Wednesday, August 5, 2009

Moments in Irkdom: Making Tragic Realizations about Your Own Life in Public

This morning, while at work I was thinking about the word subsides, which triggered the song "Sometimes When We Touch" as I recalled the lyrics to that song, a memory was trigger about an experience I had in High school.

For some strange reason my school decided to treat us all to a "rock concert" in the auditorium. For the remote possibility someone has ever heard of this band or that the band is still together, I will refer to them by the code name Palace. Well Palace took the stage and they did not have the cool appearance of a traditional rock band they wore neat jeans with lumberjack shirts which may have been tucked in. They started to play and after about a song and a half it was evident to nearly everyone in the room that this band was not going to be very good. Students began to boo a bit and some of the administrators tried to quell the disruptors to no avail. Then as if they come to the realization that the band deserved no defense or maybe they just knew their cause was lost they stopped chiding the hecklers. Then came overwhelming boos and hissing.

The crowd was pissed. We had been duped. We though we were going to get a quality school concert instead we got Palace, an incoherent, under talented, unenthusiastic excuse for music.

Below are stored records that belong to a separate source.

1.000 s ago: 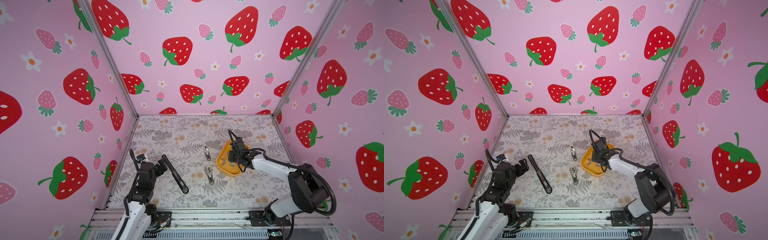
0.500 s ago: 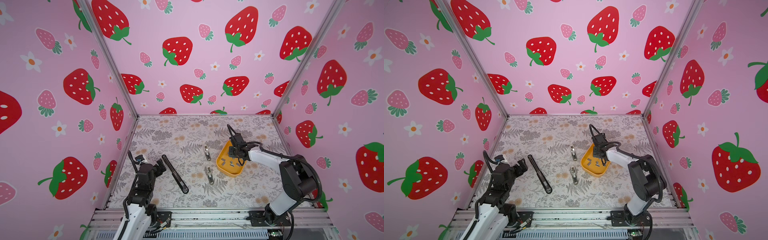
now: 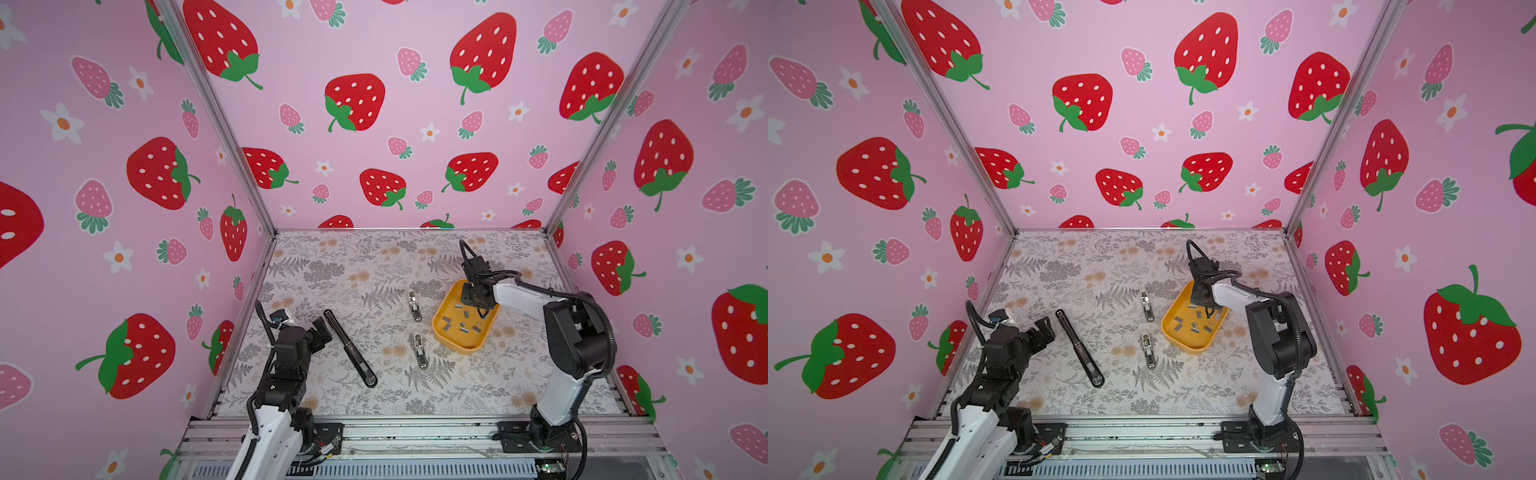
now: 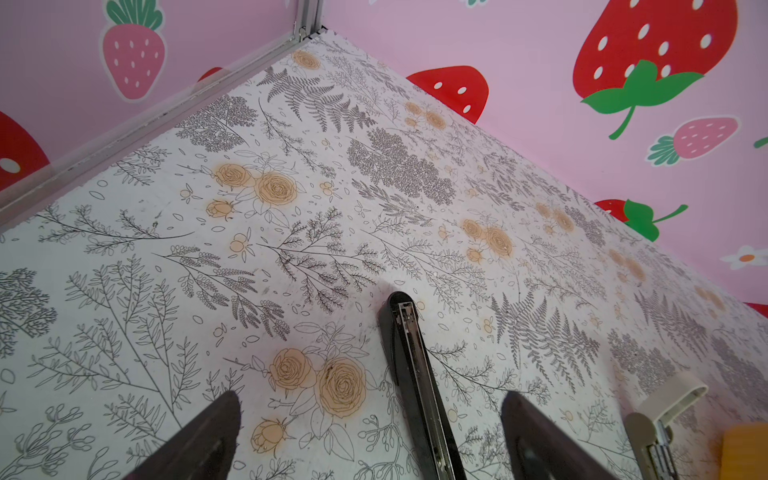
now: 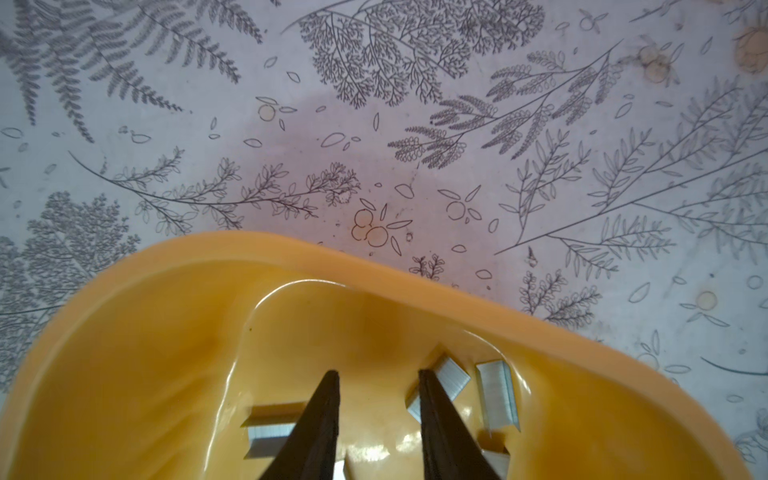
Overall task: Load the staples into the stapler
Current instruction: 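Lower the right gripper into the yellow tray and pinch a staple strip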
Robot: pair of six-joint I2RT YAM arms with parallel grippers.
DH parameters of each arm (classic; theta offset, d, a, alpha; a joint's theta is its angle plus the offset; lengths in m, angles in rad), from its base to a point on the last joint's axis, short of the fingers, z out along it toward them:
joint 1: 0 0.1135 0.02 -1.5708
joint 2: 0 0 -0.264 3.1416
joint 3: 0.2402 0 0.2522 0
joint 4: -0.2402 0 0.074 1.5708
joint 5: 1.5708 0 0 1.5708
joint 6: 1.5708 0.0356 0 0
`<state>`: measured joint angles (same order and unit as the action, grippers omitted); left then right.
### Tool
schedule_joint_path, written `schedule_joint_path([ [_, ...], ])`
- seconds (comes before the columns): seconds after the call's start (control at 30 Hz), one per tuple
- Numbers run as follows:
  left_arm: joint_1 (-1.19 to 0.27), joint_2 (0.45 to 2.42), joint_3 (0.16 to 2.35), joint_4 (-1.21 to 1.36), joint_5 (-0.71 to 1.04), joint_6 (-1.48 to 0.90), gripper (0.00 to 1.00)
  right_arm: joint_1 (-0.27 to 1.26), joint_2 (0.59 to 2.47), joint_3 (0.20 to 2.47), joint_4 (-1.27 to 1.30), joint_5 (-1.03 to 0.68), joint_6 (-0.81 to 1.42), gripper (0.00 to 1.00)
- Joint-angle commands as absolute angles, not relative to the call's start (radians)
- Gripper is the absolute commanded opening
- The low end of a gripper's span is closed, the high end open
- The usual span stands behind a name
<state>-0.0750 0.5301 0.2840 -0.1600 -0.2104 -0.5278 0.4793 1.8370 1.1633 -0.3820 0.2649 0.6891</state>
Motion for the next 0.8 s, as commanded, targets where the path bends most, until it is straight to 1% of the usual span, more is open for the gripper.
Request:
schedule_joint_path([
  [0.0,-0.062,0.525,0.274,-0.137,-0.200,-0.540,0.99,0.474,1.856,1.200,-0.480,0.315,0.748,0.36],
  [0.17,-0.056,0.517,0.271,-0.140,-0.195,-0.543,0.99,0.472,1.853,1.205,-0.523,0.337,0.770,0.39],
  [0.3,-0.052,0.512,0.269,-0.143,-0.192,-0.546,0.99,0.461,1.856,1.193,-0.508,0.306,0.773,0.41],
  [0.47,-0.048,0.501,0.266,-0.150,-0.191,-0.548,0.99,0.436,1.881,1.183,-0.475,0.230,0.775,0.41],
  [0.77,-0.042,0.496,0.264,-0.153,-0.186,-0.551,0.99,0.431,1.924,1.198,-0.450,0.185,0.781,0.40],
])
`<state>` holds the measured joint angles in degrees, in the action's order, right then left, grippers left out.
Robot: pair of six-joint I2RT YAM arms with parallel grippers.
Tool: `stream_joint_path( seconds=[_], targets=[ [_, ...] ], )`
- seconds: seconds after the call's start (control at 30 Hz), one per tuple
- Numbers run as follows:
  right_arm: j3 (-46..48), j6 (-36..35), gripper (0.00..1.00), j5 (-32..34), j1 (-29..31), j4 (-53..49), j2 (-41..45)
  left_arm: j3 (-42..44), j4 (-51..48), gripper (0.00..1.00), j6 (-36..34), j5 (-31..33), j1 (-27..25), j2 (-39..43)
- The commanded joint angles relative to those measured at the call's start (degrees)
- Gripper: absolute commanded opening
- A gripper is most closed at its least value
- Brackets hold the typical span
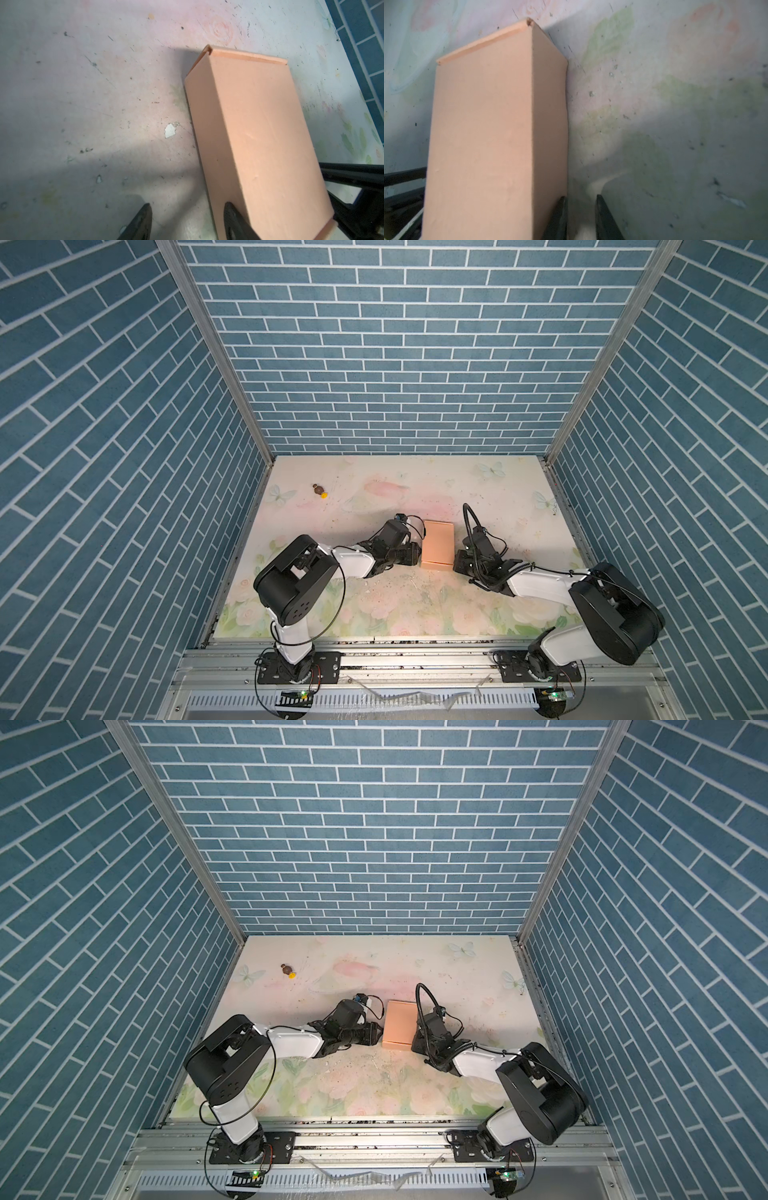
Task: Fold the paper box
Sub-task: 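Press both grippers inward against the box's sides to center it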
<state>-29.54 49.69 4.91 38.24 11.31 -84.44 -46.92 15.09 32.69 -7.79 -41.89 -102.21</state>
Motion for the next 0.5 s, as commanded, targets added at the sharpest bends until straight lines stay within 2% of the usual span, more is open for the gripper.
stream_joint_path(
  seconds=[0.0,0.27,0.47],
  targets=[
    [0.63,4.05,0.26,-4.41,0.79,5.95,-1.94,1.61,-4.98,0.58,0.80,-0.16,-1.15,-0.94],
    [0.82,5.35,0.26,-5.70,0.79,8.51,-2.96,1.76,-5.38,0.58,0.89,0.76,-1.70,-0.58],
    [0.30,2.22,0.28,-2.13,0.50,3.41,-0.92,3.26,-4.76,0.58,1.12,2.57,-1.62,1.67]
  ],
)
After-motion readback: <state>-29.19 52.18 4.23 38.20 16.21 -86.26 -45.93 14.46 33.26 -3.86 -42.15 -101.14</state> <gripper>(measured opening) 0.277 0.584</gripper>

Well... after a while the crowds disapproval was painfully obvious, something had to be done. The lead singer intervened and began to give the "hey this is cool but its not cool speech." You know, Hey guys I'm cool I know that your upset and you should be able to say what you feel because that's cool. The only problem is your disrespecting me and my life's work and that's not cool. NOT COOL MAN! then half way through it, he just stopped then went back to his place in the band and halfheartedly sang one more song then they, slumped shoulders, slowly walked off the stage.

I feel like that was the first time Palace considered the idea that they weren't very good. Tragic.


This is a tale about the lack of honest introspection within a whole group of people. They were not young they were not previously successful. They were not talented. Why were they still trying to pull it off? They should have been honest with themselves even if all of their friends and family told them they were great. Since they were not it got messy and it got messy in public. You want me to feel sorry for them but I just can't. You feel me?